A Glimpse at Hidden Stock Market Leverage of “Securities-Based Lending,” as Known Stock Market Leverage Spikes to WTF High

Estimated Reading Time: 2 minutes

We don’t know how much total leverage there is, but from the trends in margin debt, we know it’s huge and ballooning.


A big part of the leverage in the stock market is not tracked and no one knows what it is. Occasionally, a tidbit bubbles to the surface when something blows up, such as the Archegos fiasco.

Another part of stock-market leverage, “Securities-Based Lending” (SBL), can be found on bank balance sheets if banks choose to disclose it. But not many banks disclose it, and no one tracks this in a summary figure, and we don’t know what the totals are. But they’re big.

For example, Bank of America disclosed $45 billion in SBL in its 10-Q filing with the SEC for Q1. This was up 25% from a year earlier. The bank says that securities-based lending has “minimal credit risk” for the bank because the collateral – namely stocks and other liquid securities – has a market value that is “greater than or equal to the outstanding loan balance.”

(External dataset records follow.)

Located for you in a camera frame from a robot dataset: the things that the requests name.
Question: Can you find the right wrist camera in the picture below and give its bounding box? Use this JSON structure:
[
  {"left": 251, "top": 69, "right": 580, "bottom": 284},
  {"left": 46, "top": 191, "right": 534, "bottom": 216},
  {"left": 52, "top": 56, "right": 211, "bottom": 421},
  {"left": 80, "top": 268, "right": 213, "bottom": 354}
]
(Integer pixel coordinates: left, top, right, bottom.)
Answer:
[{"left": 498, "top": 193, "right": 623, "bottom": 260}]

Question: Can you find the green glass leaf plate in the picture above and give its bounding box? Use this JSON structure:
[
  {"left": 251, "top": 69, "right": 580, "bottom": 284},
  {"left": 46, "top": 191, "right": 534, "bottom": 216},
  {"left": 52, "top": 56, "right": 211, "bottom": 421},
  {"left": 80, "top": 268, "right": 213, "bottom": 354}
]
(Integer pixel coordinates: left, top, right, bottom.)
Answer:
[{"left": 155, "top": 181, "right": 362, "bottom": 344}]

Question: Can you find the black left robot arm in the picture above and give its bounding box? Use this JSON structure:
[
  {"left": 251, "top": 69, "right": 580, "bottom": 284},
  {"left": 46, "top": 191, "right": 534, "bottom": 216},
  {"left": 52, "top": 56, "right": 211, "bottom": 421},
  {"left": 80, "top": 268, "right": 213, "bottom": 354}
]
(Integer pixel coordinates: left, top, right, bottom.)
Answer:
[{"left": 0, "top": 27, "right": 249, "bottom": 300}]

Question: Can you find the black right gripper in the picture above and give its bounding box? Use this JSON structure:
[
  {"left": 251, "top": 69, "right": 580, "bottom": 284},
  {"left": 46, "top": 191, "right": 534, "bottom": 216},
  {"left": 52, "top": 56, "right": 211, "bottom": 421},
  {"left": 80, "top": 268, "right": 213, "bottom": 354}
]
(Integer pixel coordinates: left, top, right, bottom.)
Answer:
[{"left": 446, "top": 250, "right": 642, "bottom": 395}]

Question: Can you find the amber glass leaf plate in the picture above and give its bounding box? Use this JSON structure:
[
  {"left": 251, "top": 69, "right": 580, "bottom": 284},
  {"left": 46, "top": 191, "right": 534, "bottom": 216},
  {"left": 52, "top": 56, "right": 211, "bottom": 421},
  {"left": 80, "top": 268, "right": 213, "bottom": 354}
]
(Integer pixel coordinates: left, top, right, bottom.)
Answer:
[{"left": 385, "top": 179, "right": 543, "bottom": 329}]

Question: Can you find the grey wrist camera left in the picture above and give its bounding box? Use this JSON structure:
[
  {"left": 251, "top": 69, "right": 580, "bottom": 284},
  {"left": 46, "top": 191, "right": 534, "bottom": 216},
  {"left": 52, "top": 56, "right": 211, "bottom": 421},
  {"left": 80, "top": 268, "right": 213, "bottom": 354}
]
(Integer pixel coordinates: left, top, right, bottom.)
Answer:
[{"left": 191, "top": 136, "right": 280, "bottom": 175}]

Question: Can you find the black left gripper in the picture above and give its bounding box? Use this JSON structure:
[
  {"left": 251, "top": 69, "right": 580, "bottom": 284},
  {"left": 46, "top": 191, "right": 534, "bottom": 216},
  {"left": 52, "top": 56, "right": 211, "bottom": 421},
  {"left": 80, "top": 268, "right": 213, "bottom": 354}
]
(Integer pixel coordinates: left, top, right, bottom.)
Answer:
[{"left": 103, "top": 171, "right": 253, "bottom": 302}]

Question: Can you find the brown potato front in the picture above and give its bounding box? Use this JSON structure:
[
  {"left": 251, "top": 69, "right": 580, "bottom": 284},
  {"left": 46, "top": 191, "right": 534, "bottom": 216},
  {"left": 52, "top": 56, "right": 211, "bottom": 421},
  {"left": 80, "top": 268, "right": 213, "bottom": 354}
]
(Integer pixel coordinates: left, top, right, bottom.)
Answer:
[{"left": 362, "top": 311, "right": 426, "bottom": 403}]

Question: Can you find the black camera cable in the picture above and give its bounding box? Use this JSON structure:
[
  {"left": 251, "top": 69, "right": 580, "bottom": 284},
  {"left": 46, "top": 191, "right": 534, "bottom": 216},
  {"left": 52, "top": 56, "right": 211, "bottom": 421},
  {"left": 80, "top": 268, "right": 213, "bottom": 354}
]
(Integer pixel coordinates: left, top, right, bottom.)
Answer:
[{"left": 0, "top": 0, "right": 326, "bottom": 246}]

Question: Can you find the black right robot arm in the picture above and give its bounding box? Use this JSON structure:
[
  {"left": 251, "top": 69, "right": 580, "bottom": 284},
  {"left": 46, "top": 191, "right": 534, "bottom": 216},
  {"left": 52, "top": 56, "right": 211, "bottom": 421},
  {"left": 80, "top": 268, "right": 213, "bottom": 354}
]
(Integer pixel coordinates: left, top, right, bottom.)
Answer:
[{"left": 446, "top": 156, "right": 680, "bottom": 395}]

On this basis, a customer with a portfolio of securities valued at $1 million could borrow up to $1 million against these securities and then take the money and buy something else with it, including real estate or cryptos or pay for a divorce settlement. When the market value drops enough, the customer has to either bring in new money or start selling securities in the portfolio – which is when forced selling sets in.

JPMorgan, in its 10-Q filing, does not separate out its SBL, but only says that it grew in Q1. Goldman Sachs, in its 10-Q filing, does not separate its SBL out either.

So no one knows how much leverage there is in the stock market in terms of these securities-based loans. There are many other forms of leverage, including those that took down Archegos Capital Management and caused banks over $10 billion in losses – $5.5 billion in losses at Credit Suisse alone.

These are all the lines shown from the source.